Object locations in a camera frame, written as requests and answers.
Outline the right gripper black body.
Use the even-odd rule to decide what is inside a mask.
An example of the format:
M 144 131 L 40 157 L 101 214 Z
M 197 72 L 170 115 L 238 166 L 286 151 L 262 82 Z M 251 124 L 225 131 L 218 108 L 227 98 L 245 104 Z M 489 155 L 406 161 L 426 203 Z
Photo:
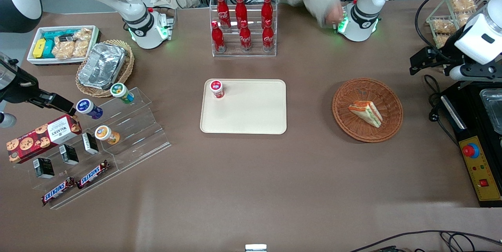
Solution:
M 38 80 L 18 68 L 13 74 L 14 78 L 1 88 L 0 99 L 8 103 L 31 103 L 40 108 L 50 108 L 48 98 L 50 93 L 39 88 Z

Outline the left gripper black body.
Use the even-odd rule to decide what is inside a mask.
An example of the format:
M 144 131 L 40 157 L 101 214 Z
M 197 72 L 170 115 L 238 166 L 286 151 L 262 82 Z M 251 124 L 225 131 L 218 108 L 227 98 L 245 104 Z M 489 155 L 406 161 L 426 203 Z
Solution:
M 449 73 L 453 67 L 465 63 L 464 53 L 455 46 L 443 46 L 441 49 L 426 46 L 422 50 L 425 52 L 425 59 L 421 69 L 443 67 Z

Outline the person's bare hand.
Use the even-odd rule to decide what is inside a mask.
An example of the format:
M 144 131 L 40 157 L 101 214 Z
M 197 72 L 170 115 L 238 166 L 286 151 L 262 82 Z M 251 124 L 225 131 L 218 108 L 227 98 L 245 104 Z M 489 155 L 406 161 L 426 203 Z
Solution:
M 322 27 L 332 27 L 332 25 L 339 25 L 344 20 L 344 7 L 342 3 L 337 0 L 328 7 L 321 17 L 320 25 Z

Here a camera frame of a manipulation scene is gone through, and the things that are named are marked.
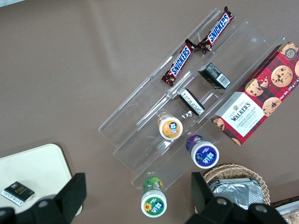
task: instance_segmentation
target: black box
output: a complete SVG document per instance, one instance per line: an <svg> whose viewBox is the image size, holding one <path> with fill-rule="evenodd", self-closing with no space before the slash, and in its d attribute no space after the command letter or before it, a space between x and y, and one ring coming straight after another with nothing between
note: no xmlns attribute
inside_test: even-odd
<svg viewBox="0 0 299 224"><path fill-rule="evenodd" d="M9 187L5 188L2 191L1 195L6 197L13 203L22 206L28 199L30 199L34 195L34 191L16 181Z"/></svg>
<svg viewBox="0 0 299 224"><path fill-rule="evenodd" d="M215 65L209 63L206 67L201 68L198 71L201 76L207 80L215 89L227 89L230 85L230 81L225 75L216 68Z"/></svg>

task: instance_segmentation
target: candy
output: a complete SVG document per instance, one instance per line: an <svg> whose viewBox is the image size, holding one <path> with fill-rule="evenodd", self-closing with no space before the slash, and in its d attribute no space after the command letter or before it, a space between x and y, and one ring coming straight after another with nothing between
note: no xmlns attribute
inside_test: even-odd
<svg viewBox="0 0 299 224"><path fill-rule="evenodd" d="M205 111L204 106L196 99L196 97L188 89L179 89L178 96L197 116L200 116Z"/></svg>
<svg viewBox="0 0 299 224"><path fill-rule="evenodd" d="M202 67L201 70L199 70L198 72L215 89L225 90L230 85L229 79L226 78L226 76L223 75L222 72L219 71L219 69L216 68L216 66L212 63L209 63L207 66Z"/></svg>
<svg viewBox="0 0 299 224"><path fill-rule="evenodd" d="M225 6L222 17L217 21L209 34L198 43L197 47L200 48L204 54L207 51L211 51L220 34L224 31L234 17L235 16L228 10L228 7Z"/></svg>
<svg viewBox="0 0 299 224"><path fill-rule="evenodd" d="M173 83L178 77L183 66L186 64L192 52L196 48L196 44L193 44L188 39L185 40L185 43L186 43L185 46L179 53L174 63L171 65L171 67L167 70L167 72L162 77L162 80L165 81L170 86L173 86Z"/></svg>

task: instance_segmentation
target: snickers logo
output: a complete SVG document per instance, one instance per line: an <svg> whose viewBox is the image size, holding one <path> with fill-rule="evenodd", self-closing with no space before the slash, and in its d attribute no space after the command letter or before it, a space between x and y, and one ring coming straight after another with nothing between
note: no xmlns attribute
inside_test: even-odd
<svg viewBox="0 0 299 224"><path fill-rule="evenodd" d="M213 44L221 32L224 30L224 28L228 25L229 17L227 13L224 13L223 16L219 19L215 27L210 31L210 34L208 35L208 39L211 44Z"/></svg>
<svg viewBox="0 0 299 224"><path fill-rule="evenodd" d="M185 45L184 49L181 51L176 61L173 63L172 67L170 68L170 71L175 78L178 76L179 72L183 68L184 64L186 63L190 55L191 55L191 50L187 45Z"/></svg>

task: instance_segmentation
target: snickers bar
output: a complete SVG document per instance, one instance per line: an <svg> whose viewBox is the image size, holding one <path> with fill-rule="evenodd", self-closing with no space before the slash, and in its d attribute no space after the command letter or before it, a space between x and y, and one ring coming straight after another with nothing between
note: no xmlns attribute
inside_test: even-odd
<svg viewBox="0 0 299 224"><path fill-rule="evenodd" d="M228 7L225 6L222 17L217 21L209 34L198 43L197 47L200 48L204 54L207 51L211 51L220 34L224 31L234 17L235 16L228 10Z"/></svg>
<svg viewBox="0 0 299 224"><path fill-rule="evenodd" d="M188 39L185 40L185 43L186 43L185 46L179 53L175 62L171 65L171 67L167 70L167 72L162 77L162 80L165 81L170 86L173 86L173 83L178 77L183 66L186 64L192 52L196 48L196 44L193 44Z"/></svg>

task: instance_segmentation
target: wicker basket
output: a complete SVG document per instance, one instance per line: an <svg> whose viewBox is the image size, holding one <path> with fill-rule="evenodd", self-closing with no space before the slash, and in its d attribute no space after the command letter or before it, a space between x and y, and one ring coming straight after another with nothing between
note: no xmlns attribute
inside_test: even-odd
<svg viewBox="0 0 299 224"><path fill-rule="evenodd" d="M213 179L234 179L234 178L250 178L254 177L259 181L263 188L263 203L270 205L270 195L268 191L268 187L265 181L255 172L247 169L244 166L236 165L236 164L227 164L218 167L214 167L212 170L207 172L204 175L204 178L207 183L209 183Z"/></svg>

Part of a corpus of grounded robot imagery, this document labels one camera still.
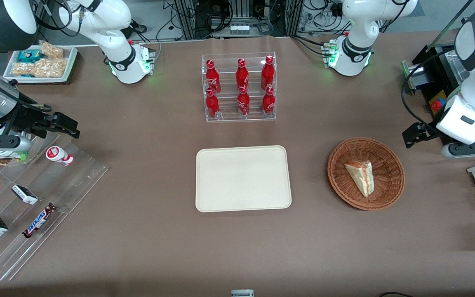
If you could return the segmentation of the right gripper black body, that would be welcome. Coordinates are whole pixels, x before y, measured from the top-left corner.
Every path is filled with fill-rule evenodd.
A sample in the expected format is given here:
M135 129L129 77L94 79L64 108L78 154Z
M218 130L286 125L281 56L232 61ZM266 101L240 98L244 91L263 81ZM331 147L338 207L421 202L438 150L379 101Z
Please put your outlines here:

________________________

*Work instructions*. Using the material above, set down every line exactly, but skip the pictures.

*Written solution*.
Object locations in a camera frame, written as requests and answers.
Outline the right gripper black body.
Use the even-odd rule to decide what is inside a mask.
An example of the format:
M 144 131 L 40 157 L 101 214 Z
M 197 72 L 170 115 L 238 166 L 286 151 L 262 82 Z M 251 124 L 225 131 L 218 108 L 227 98 L 245 104 Z M 489 155 L 406 161 L 426 203 Z
Photo:
Solution:
M 38 80 L 18 68 L 13 74 L 14 78 L 1 88 L 0 99 L 8 103 L 31 103 L 40 108 L 50 108 L 48 98 L 50 93 L 39 88 Z

Outline the left gripper black body.
Use the even-odd rule to decide what is inside a mask.
An example of the format:
M 144 131 L 40 157 L 101 214 Z
M 197 72 L 170 115 L 238 166 L 286 151 L 262 82 Z M 251 124 L 225 131 L 218 108 L 227 98 L 245 104 Z M 489 155 L 406 161 L 426 203 Z
Solution:
M 449 73 L 453 67 L 465 63 L 464 53 L 455 46 L 443 46 L 441 49 L 426 46 L 422 50 L 425 52 L 425 59 L 421 69 L 443 67 Z

Outline the person's bare hand.
Use the even-odd rule to decide what is inside a mask.
An example of the format:
M 144 131 L 40 157 L 101 214 Z
M 197 72 L 170 115 L 238 166 L 286 151 L 262 82 Z M 251 124 L 225 131 L 218 108 L 227 98 L 245 104 Z M 489 155 L 406 161 L 426 203 Z
Solution:
M 322 27 L 332 27 L 332 25 L 339 25 L 344 20 L 344 7 L 342 3 L 337 0 L 328 7 L 321 17 L 320 25 Z

Here a camera frame of a manipulation scene is gone through, and the things that are named are marked.
task: instance_segmentation
target: black box
output: a complete SVG document per instance, one instance per line: an <svg> whose viewBox is the image size, holding one <path> with fill-rule="evenodd", self-closing with no space before the slash, and in its d attribute no space after the command letter or before it, a space between x and y, and one ring coming straight after another with nothing between
note: no xmlns attribute
inside_test: even-odd
<svg viewBox="0 0 299 224"><path fill-rule="evenodd" d="M9 187L5 188L2 191L1 195L6 197L13 203L22 206L28 199L30 199L34 195L34 191L16 181Z"/></svg>
<svg viewBox="0 0 299 224"><path fill-rule="evenodd" d="M215 65L209 63L206 67L201 68L198 71L201 76L207 80L215 89L227 89L230 85L230 81L225 75L216 68Z"/></svg>

task: instance_segmentation
target: candy
output: a complete SVG document per instance, one instance per line: an <svg> whose viewBox is the image size, holding one <path> with fill-rule="evenodd", self-closing with no space before the slash, and in its d attribute no space after the command letter or before it, a space between x and y, and one ring coming straight after another with nothing between
note: no xmlns attribute
inside_test: even-odd
<svg viewBox="0 0 299 224"><path fill-rule="evenodd" d="M205 111L204 106L196 99L196 97L188 89L179 89L178 96L197 116L200 116Z"/></svg>
<svg viewBox="0 0 299 224"><path fill-rule="evenodd" d="M202 67L201 70L199 70L198 72L215 89L225 90L230 85L229 79L226 78L226 76L223 75L222 72L219 71L219 69L216 68L216 66L212 63L209 63L207 66Z"/></svg>
<svg viewBox="0 0 299 224"><path fill-rule="evenodd" d="M225 6L222 17L217 21L209 34L198 43L197 47L200 48L204 54L207 51L211 51L220 34L224 31L234 17L235 16L228 10L228 7Z"/></svg>
<svg viewBox="0 0 299 224"><path fill-rule="evenodd" d="M173 83L178 77L183 66L186 64L192 52L196 48L196 44L193 44L188 39L185 40L185 43L186 43L185 46L179 53L174 63L171 65L171 67L167 70L167 72L162 77L162 80L165 81L170 86L173 86Z"/></svg>

task: instance_segmentation
target: snickers logo
output: a complete SVG document per instance, one instance per line: an <svg> whose viewBox is the image size, holding one <path> with fill-rule="evenodd", self-closing with no space before the slash, and in its d attribute no space after the command letter or before it, a space between x and y, and one ring coming straight after another with nothing between
note: no xmlns attribute
inside_test: even-odd
<svg viewBox="0 0 299 224"><path fill-rule="evenodd" d="M213 44L221 32L224 30L224 28L228 25L229 17L227 13L224 13L223 16L219 19L215 27L210 31L210 34L208 35L208 39L211 44Z"/></svg>
<svg viewBox="0 0 299 224"><path fill-rule="evenodd" d="M185 45L184 49L181 51L176 61L173 63L172 67L170 68L170 71L175 78L178 76L179 72L183 68L184 64L186 63L190 55L191 55L191 50L187 45Z"/></svg>

task: instance_segmentation
target: snickers bar
output: a complete SVG document per instance, one instance per line: an <svg> whose viewBox is the image size, holding one <path> with fill-rule="evenodd", self-closing with no space before the slash, and in its d attribute no space after the command letter or before it, a space between x and y, and one ring coming straight after another with nothing between
note: no xmlns attribute
inside_test: even-odd
<svg viewBox="0 0 299 224"><path fill-rule="evenodd" d="M228 7L225 6L222 17L217 21L209 34L198 43L197 47L200 48L204 54L207 51L211 51L220 34L224 31L234 17L235 16L228 10Z"/></svg>
<svg viewBox="0 0 299 224"><path fill-rule="evenodd" d="M188 39L185 40L185 43L186 43L185 46L179 53L175 62L171 65L171 67L167 70L167 72L162 77L162 80L165 81L170 86L173 86L173 83L178 77L183 66L186 64L192 52L196 48L196 44L193 44Z"/></svg>

task: instance_segmentation
target: wicker basket
output: a complete SVG document per instance, one instance per line: an <svg> whose viewBox is the image size, holding one <path> with fill-rule="evenodd", self-closing with no space before the slash, and in its d attribute no space after the command letter or before it, a space between x and y, and one ring coming straight after another with nothing between
note: no xmlns attribute
inside_test: even-odd
<svg viewBox="0 0 299 224"><path fill-rule="evenodd" d="M213 179L234 179L234 178L250 178L254 177L259 181L263 188L263 203L270 205L270 195L268 191L268 187L265 181L255 172L247 169L244 166L236 165L236 164L227 164L218 167L214 167L212 170L207 172L204 175L204 178L207 183L209 183Z"/></svg>

Part of a corpus of grounded robot imagery, this document labels one camera still.
If you could return the segmentation of the right gripper black body, that would be welcome. Coordinates are whole pixels, x before y, measured from the top-left corner.
Every path is filled with fill-rule evenodd.
A sample in the expected format is given here:
M135 129L129 77L94 79L64 108L78 154Z
M218 130L286 125L281 56L232 61ZM266 101L240 98L244 91L263 81ZM331 147L338 207L421 202L438 150L379 101Z
Please put your outlines here:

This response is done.